The Idea

Arkoun assumes that intellectual stagnation in Islam did not appear suddenly, but began in the eleventh and thirteenth centuries—that is, in a period with long-lasting effects marked by a break from critical vitality. What is meant here is not a judgment on a particular era, but an indication of a historical moment in which the production of meaning became more repetitive and less capable of renewal. On this reading, stagnation becomes the result of historical accumulation, not a fixed attribute of the religion itself.

Focused Formulation

Islamic intellectual stagnation began in the eleventh and thirteenth centuries

Its Place in the Book’s Argument

This claim serves the book’s explanatory structure because it gives the crisis specific historical roots, rather than allowing it to be understood as an essential difference between one civilization and another. When Arkoun identifies the beginnings of stagnation chronologically, he invites the reader to see the break as a process that can be studied and reassessed.

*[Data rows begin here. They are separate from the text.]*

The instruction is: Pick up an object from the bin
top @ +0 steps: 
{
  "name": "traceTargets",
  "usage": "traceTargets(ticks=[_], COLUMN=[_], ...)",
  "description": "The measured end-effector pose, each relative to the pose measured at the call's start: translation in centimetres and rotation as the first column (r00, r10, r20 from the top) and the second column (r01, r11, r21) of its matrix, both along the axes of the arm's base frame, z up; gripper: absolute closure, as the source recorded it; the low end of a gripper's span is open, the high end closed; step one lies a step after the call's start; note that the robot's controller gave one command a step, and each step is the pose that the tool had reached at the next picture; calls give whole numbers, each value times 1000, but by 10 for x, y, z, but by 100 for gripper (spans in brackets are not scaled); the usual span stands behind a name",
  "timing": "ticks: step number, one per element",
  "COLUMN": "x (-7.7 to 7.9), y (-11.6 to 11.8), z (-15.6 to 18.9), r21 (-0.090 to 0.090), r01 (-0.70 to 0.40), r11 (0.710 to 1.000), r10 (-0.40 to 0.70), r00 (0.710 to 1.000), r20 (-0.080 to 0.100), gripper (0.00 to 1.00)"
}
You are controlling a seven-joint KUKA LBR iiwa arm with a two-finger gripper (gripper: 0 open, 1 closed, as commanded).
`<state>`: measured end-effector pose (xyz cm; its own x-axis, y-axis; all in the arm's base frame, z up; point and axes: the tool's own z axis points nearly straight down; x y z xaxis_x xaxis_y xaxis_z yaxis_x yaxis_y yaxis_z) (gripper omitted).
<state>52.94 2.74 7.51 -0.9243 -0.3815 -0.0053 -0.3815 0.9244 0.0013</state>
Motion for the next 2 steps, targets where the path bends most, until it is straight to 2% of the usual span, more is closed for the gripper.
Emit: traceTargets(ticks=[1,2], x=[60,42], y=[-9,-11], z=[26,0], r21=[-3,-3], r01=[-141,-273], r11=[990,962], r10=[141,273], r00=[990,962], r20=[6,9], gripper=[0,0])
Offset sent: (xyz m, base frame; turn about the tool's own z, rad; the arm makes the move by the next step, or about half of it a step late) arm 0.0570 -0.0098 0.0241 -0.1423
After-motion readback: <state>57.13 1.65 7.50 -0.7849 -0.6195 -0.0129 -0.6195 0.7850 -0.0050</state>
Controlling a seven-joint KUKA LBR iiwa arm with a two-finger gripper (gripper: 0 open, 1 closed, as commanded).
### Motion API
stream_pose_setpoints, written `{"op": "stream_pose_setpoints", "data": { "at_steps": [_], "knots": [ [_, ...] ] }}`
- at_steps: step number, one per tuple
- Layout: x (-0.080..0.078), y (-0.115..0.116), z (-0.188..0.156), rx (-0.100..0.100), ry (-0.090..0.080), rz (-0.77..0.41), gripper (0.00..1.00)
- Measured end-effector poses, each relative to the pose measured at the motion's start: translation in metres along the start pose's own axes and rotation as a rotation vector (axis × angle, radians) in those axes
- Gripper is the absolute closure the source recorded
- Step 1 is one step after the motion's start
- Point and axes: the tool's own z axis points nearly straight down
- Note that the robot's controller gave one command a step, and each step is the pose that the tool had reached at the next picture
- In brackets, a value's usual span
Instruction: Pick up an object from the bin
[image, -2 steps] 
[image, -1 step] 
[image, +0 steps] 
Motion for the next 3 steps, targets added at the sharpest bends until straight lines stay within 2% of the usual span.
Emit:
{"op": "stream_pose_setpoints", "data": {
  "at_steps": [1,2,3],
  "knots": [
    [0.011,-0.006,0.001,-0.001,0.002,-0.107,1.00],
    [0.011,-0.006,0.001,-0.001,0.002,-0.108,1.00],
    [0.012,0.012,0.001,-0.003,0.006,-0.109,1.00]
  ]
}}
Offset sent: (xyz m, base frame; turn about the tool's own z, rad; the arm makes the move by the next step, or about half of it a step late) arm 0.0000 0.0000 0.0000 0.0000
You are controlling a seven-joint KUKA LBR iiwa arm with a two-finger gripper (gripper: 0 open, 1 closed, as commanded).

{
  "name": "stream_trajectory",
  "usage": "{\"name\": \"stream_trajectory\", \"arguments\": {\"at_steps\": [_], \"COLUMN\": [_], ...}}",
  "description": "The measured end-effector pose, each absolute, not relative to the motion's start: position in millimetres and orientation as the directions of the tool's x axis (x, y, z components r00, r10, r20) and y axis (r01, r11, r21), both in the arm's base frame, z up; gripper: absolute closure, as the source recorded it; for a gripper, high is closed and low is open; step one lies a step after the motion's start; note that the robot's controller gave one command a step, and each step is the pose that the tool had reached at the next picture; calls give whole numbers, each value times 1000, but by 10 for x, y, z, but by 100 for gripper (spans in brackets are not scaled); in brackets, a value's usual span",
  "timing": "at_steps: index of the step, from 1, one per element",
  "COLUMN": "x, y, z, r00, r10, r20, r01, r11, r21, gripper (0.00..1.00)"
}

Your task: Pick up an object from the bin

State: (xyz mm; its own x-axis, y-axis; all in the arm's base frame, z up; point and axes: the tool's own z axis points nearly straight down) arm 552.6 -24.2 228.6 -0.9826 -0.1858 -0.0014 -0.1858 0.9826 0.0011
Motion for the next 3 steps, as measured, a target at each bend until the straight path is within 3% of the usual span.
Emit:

This statement therefore falls within a broader attempt to reread Islamic history through a comparative critical lens.

Why It Matters

The importance of this claim lies in the fact that it moves the reader away from the easy idea that decline is natural or predetermined. It also opens the way to understanding that intellectual history changes, and that closure is not a final destiny. This is important in reading Arkoun because it reveals his effort to question the causes of weakness from within, rather than merely describing its modern consequences.

Brief Evidence

A break / intellectual stagnation began in the 11th–13th centuries The long-term result of a break / intellectual stagnation that began in the 11th–13th centuries

Reading Questions

  • What does the text mean by stagnation: a complete halt, or a weakening of the capacity for renewal?
  • Why does Arkoun link this stagnation to a specific historical period rather than generalizing it to the whole history of Islam?

Documentation Level

High: the claim appears in a clear place in the book’s material.